Copy every line of the records below that holds the word "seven".

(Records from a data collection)
◆ ◆ ◆
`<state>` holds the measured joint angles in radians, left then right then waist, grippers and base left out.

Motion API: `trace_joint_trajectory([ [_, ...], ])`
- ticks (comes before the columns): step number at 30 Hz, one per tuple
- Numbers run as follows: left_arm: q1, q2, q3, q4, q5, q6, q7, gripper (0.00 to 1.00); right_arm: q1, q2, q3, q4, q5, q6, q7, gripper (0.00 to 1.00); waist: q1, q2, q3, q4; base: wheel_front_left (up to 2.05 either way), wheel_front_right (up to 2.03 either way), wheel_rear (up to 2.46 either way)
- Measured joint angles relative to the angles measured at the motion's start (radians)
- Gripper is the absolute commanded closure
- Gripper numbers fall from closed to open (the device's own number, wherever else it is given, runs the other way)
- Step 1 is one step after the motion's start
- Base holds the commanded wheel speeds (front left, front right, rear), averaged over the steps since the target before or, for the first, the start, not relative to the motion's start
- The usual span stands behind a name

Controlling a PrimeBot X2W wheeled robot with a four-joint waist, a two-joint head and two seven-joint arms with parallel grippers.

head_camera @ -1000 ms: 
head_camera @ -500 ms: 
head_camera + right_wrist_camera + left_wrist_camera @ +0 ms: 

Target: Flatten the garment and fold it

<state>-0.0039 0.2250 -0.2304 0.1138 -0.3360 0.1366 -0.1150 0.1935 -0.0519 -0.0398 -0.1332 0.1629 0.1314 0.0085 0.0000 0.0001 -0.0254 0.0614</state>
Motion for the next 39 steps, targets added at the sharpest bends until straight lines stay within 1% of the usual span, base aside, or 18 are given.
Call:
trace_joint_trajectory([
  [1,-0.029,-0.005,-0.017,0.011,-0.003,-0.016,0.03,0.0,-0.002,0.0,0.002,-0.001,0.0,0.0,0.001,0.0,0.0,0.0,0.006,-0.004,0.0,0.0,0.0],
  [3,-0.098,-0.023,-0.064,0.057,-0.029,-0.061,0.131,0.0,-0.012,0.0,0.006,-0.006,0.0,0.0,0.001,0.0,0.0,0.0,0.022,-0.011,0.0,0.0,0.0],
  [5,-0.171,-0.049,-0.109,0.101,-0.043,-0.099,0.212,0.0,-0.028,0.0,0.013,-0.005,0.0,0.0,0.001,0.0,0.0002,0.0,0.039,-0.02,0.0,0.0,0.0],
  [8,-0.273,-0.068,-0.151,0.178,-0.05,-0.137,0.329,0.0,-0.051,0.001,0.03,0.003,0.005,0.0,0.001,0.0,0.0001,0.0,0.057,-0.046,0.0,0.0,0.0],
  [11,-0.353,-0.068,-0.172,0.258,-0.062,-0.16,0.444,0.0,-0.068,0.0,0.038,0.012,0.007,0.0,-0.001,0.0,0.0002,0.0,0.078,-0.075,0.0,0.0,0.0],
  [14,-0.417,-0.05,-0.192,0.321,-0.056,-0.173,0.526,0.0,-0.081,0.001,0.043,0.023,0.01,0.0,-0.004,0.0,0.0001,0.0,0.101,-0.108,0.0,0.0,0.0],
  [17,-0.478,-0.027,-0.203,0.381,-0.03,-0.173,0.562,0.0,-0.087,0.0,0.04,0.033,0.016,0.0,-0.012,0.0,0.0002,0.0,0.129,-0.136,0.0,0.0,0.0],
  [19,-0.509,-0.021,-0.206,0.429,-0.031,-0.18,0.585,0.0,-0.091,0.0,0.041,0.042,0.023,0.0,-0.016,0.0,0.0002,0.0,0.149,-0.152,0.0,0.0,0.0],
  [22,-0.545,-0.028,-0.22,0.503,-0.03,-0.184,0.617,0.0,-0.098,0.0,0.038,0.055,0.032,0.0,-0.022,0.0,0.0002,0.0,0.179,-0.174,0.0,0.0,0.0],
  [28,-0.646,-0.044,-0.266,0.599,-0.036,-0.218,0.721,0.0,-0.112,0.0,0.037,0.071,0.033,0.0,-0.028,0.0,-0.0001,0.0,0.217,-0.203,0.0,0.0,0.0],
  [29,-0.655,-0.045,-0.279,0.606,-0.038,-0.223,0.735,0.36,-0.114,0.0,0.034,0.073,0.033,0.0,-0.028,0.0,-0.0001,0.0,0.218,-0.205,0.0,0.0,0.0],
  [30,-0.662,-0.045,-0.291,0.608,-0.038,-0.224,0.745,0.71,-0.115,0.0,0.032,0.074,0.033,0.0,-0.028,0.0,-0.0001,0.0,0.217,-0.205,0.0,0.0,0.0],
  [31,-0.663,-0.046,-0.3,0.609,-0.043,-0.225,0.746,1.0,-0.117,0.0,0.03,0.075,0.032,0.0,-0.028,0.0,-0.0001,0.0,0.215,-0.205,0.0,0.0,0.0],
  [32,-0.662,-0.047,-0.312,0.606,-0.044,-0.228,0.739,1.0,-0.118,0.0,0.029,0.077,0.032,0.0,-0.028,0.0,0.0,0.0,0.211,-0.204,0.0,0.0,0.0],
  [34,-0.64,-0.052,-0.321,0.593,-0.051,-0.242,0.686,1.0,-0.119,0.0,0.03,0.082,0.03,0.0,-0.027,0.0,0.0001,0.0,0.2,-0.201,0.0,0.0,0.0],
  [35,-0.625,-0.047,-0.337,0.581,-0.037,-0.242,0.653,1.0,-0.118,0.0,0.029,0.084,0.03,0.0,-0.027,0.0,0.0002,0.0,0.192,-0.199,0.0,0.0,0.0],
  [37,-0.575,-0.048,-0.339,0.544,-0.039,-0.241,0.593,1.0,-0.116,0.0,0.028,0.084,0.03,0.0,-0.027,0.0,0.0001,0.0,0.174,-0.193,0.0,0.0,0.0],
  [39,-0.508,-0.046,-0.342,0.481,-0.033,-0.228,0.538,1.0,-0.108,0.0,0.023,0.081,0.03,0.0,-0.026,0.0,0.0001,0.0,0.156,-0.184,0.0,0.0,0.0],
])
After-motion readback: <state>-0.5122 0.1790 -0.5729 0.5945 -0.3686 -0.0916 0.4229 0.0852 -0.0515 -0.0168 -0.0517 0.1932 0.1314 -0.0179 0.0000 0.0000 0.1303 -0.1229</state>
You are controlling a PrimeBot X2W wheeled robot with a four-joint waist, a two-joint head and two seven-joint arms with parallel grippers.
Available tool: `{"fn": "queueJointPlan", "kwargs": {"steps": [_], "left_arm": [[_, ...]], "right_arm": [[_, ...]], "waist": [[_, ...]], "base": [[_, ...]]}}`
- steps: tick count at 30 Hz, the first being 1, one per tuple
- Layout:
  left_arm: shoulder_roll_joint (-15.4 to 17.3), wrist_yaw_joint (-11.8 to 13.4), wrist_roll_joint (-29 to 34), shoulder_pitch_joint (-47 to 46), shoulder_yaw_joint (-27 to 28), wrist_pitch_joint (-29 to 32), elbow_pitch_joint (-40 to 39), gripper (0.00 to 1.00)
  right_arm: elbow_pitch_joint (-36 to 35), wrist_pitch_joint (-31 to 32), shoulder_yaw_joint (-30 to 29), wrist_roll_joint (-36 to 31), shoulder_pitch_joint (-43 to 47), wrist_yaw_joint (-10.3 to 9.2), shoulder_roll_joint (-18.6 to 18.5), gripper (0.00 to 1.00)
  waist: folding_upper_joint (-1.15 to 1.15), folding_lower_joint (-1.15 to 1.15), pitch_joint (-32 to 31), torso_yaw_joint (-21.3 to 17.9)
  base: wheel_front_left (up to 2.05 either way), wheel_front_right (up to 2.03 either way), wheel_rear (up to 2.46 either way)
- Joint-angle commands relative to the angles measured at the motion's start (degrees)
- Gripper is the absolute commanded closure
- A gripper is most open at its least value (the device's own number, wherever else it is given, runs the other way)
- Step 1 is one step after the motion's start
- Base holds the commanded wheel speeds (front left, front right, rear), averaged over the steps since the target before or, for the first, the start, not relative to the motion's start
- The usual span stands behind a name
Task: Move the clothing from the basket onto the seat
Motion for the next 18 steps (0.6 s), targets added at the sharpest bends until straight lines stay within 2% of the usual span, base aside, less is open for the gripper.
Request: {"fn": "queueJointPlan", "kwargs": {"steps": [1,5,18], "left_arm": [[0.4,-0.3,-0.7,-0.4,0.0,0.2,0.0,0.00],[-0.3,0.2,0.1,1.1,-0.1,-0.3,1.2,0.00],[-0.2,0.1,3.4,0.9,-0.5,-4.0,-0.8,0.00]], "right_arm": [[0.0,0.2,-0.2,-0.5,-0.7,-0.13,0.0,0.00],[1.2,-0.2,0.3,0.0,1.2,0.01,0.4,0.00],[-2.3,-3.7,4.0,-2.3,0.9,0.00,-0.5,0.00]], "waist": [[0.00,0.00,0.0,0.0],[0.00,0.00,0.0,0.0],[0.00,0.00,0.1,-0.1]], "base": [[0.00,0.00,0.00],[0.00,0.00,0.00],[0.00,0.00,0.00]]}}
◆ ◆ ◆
**Answer box:**
Controlling a PrimeBot X2W wheeled robot with a four-joint waist, a two-joint head and two seven-joint arms with parallel grippers.
You are controlling a PrimeBot X2W wheeled robot with a four-joint waist, a two-joint head and two seven-joint arms with parallel grippers.

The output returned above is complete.